# TASK ITEM:
In the material below, find every line containing the string "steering" and return it.

# EXTRACTED DATA:

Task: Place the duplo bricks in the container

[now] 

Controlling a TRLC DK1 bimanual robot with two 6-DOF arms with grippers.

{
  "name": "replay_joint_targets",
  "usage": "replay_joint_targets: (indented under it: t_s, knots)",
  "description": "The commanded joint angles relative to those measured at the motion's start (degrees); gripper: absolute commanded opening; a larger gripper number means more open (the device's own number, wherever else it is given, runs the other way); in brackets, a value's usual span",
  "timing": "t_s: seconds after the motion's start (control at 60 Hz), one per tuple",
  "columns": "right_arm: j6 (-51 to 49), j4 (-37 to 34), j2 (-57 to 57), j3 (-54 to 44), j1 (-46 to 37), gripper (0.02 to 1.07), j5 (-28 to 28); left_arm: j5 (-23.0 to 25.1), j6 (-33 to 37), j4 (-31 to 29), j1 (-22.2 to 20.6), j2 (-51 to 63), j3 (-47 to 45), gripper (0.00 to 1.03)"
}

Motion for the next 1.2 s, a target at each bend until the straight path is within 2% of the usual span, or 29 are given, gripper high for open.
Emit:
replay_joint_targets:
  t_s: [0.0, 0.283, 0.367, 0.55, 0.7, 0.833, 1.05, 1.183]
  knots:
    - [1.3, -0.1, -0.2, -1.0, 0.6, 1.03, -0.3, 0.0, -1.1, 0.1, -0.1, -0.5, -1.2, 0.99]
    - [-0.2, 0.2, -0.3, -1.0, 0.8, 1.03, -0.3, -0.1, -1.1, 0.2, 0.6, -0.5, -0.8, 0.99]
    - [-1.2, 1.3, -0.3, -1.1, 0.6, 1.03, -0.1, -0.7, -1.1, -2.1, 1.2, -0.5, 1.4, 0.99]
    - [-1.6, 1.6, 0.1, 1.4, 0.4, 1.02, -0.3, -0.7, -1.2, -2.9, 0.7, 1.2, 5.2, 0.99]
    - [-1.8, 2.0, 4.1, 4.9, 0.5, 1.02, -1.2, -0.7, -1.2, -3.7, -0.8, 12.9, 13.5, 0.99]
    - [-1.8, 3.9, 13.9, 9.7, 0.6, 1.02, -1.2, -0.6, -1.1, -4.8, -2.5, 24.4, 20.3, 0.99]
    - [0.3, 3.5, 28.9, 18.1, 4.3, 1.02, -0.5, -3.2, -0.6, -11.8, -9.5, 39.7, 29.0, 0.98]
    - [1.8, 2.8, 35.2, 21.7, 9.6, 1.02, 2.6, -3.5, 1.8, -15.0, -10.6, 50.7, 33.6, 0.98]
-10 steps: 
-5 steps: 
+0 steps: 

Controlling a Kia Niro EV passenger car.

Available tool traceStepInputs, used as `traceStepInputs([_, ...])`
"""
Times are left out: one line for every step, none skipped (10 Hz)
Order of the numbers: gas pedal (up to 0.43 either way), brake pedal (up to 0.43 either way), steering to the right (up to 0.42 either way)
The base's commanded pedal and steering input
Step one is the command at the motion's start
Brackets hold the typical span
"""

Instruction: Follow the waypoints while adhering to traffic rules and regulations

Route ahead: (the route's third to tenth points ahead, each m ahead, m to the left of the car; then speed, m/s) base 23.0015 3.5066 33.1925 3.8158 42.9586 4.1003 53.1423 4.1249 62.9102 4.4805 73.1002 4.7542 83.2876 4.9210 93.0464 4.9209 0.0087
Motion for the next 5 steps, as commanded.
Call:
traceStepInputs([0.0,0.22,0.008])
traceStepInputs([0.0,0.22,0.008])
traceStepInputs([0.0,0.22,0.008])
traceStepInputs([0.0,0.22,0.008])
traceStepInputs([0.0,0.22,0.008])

# RESPONSE TO THE EXERCISE:
Order of the numbers: gas pedal (up to 0.43 either way), brake pedal (up to 0.43 either way), steering to the right (up to 0.42 either way)
The base's commanded pedal and steering input

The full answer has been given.